__Aim of the exercise__.
Although the data below contains pictures, please reproduce only its words, exactly.

__Source material__.
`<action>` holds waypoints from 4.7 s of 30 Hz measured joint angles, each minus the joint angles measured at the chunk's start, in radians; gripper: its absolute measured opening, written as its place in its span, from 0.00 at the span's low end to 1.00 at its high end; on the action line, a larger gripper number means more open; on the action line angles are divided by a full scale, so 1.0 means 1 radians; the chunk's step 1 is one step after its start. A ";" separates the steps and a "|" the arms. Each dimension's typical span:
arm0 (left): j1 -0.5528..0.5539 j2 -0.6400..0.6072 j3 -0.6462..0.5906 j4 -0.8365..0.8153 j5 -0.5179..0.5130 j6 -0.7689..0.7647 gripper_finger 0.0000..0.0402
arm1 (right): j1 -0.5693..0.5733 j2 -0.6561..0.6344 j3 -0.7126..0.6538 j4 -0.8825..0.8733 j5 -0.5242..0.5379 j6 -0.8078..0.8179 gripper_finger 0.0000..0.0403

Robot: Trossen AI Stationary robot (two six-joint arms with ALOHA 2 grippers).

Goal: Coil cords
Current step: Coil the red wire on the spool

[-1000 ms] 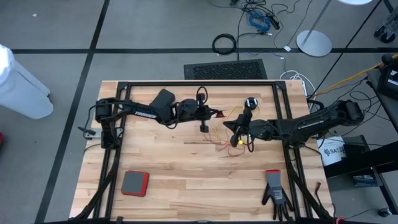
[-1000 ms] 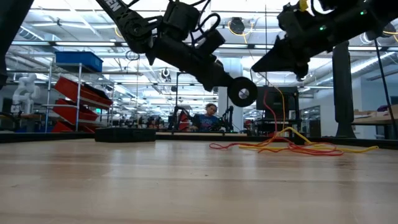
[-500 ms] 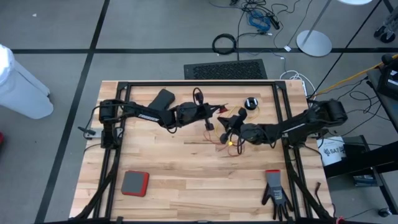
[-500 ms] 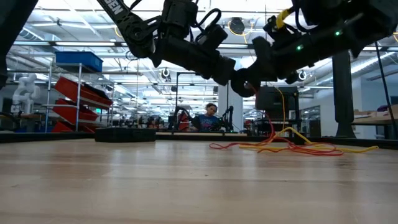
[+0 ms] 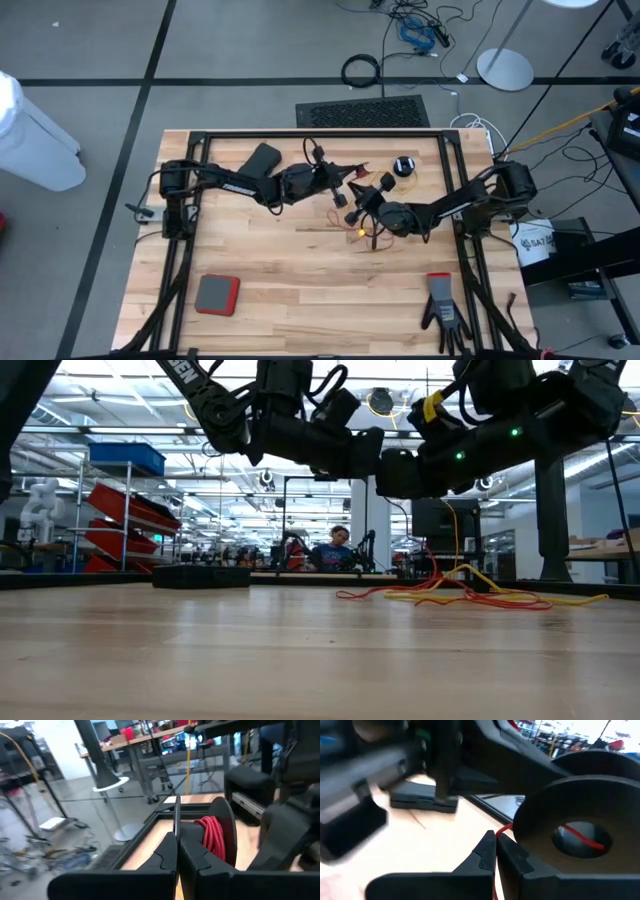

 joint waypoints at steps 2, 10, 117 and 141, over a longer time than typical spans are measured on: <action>0.007 0.000 0.000 0.002 0.037 -0.045 0.00 | 0.001 0.012 0.001 -0.001 0.029 -0.023 0.00; 0.066 0.001 0.000 -0.020 0.268 -0.232 0.00 | 0.031 0.007 0.001 -0.061 0.127 -0.137 0.00; 0.116 -0.059 0.001 -0.862 0.818 0.416 0.01 | 0.130 -0.289 -0.039 -0.531 -0.397 0.330 0.00; 0.009 -0.080 0.018 -0.566 -0.044 0.429 0.01 | 0.062 -0.288 0.059 -0.609 -0.411 0.382 0.00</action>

__Solved problem__.
`<action>` holds waypoints from 4.7 s of 30 Hz measured joint angles, each minus the joint angles measured at the chunk's start, in radians; gripper: its absolute measured opening, written as its place in its span, from 0.00 at the span's low end to 1.00 at its high end; on the action line, a larger gripper number means more open; on the action line angles are divided by a full scale, so 1.0 means 1 radians; the chunk's step 1 is one step after its start. A ";" separates the steps and a "|" the arms. Each dimension's typical span:
arm0 (left): j1 -0.5528..0.5539 j2 -0.6400..0.6072 j3 -0.6462..0.5906 j4 -0.8365..0.8153 j5 -0.5179..0.5130 j6 -0.7689..0.7647 gripper_finger 0.0000..0.0402
arm1 (right): j1 -0.5693..0.5733 j2 -0.6561..0.6344 j3 -0.7126..0.6538 j4 -0.8825..0.8733 j5 -0.5242..0.5379 j6 -0.8078..0.8179 gripper_finger 0.0000..0.0403

Robot: Trossen AI Stationary robot (two six-joint arms with ALOHA 2 grippers).

Goal: Coil cords
Current step: Coil the red wire on the spool

[-1000 ms] 
[-1000 ms] 
[-500 ms] 
[-500 ms] 
[+0 ms] 

 joint waypoints at steps 2, 10, 117 and 141, over a longer time than typical spans are measured on: <action>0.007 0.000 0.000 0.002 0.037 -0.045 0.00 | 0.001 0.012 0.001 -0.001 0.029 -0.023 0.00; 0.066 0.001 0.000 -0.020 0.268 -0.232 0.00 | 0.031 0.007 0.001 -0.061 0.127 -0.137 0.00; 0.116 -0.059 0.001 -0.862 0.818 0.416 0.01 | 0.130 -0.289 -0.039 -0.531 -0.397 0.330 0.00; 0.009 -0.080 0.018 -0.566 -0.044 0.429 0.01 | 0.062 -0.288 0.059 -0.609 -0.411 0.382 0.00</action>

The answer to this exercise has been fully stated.